Could you copy out every line of the data where the word "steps" occurs?

◆ Supplied material ◆
BEGIN
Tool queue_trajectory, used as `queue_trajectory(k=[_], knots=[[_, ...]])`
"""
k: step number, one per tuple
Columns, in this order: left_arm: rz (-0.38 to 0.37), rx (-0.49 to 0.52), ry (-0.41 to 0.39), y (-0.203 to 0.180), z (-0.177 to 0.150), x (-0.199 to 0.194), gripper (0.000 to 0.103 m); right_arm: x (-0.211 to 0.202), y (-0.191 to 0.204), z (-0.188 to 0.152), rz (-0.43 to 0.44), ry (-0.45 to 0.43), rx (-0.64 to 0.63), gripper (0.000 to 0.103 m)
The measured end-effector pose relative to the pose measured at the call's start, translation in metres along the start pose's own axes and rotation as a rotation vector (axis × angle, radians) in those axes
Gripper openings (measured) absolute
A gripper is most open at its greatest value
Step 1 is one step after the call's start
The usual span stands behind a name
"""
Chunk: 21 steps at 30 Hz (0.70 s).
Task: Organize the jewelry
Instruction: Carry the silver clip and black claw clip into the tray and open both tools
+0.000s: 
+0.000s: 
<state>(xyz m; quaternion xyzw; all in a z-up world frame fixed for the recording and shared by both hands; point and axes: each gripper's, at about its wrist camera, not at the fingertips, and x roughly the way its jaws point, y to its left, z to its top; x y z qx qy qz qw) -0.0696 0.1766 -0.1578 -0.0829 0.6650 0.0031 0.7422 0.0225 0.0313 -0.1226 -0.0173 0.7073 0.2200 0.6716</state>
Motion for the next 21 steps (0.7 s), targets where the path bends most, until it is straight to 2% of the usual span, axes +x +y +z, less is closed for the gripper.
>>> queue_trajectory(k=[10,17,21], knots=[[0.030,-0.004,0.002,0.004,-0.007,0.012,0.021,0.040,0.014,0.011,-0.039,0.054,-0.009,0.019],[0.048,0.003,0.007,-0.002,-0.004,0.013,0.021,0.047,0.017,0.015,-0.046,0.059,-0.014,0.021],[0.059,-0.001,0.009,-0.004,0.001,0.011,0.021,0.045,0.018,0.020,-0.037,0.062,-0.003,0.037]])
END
◆ Completed exercise ◆
Chunk: 21 steps at 30 Hz (0.70 s).
Motion for the next 21 steps (0.7 s), targets where the path bends most, until it is straight to 2% of the usual span, axes +x +y +z, less is closed for the gripper.

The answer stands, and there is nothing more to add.